🤖 AI Summary
This work addresses the limitations of current large language models in effectively modeling the diversity of reasoning paths and the transition dynamics between steps during complex mathematical reasoning, which constrains their overall reasoning capability. To overcome this, the paper introduces the concept of “thinking schemata,” formally representing reasoning diversity as an optimizable structure, and establishes a novel paradigm that jointly enhances diversity during both training and inference. Building upon this foundation, the authors propose DiScO (Diverse Schemata Optimization), a framework integrating schema-aware mechanisms, reinforcement learning–driven diversity rewards, and inference-time diverse sampling strategies. Experimental results demonstrate that DiScO significantly outperforms existing policy optimization approaches across multiple mathematical reasoning benchmarks, with human evaluations further confirming its enhanced capacity for error recovery and exploration of multiple reasoning pathways.
📝 Abstract
Large reasoning models (LRMs) have attracted increasing attention for their ability to solve complex mathematical problems by generating extended reasoning chains.

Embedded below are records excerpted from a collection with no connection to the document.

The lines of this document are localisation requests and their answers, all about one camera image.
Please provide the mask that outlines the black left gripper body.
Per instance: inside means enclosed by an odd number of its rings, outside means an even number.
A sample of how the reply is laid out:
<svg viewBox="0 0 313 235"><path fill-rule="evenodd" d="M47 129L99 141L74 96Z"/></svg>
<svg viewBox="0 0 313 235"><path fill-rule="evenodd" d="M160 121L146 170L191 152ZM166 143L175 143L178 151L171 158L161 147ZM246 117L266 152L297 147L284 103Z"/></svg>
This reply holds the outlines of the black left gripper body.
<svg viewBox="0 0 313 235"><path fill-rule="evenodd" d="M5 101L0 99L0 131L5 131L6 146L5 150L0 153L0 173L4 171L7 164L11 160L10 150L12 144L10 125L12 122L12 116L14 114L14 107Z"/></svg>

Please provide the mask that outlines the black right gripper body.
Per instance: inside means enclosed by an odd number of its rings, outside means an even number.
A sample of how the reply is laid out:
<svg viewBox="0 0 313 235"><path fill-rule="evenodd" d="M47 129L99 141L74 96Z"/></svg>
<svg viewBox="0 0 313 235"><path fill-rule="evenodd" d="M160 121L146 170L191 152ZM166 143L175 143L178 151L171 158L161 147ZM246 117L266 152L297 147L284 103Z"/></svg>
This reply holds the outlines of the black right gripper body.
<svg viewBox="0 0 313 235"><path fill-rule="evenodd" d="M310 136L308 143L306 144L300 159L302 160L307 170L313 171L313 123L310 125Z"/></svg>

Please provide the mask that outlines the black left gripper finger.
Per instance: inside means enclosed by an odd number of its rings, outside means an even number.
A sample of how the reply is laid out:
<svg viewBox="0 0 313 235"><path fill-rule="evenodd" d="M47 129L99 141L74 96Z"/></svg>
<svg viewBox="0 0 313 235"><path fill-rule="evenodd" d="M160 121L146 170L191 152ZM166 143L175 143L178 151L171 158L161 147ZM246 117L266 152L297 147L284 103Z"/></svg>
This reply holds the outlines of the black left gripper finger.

In this work, we focus on two critical yet underexplored aspects of the reasoning process: reasoning transitions capturing the distinct transitions between reasoning steps and answer candidates reflecting the variety of solution paths produced by the model. We collectively define these two aspects as thinking schemata. We observe a correlation between the diversity of thinking schemata and model performance, which motivates us to enhance diversity as a means to further improve reasoning potential. To this end, we propose Diverse Schemata Policy Optimization (DiScO), a framework that first endows the model with schemata awareness, then encourages diversity through reinforcement learning, and further promotes diverse reasoning at inference time. Experiments on multiple mathematical reasoning benchmarks demonstrate that DiScO consistently outperforms standard group relative policy optimization. Beyond accuracy, human-annotated analyses show that DiScO substantially improves the model's ability to recover from erroneous initial attempts. Overall, our work suggests the important role that diversity of the thinking schemata plays and points to scaling along the diversity dimension as a promising research direction.